_Work request_: For this exercise, the lines from the one with "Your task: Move" through the end of the material below must be output exactly, without pictures.

_Dataset excerpt_:
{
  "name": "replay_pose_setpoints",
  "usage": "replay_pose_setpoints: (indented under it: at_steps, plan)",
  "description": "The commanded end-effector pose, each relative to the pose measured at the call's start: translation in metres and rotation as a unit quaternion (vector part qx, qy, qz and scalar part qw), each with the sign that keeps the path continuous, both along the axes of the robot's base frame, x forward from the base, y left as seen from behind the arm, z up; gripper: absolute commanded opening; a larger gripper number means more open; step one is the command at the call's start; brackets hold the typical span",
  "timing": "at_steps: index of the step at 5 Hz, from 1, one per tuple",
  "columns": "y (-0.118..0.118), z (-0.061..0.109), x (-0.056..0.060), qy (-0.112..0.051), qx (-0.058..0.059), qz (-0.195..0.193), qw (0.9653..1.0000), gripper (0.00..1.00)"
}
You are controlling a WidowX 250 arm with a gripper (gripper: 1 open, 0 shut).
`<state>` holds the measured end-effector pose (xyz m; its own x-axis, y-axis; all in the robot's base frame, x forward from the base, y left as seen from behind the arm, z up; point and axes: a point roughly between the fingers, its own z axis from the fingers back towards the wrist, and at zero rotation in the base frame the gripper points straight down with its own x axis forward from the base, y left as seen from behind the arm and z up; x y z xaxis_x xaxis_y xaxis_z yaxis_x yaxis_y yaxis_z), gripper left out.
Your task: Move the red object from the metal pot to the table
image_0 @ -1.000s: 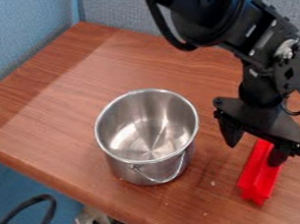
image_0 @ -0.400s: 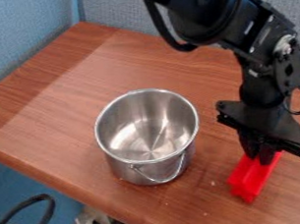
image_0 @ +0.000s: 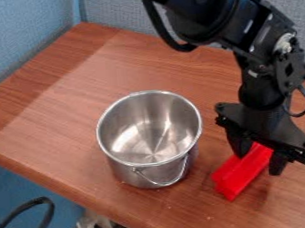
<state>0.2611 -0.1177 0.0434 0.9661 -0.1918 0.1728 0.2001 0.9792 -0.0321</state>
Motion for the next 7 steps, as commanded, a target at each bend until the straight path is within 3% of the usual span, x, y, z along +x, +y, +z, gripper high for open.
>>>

_Output for this exercise_:
Your task: Move the red object from the metal pot to the table
image_0 @ -1.000s: 
image_0 @ -0.400s: 
image_0 @ +0.000s: 
<state>0.2611 -0.1177 0.0434 0.9661 -0.1918 0.1728 0.2001 0.9792 -0.0321</state>
Motion for the next 7 steps, as commanded, a target at each bend until the straight path is within 3% of the usual span, x, y, z along +x, +y, +z, gripper high for open.
>>>

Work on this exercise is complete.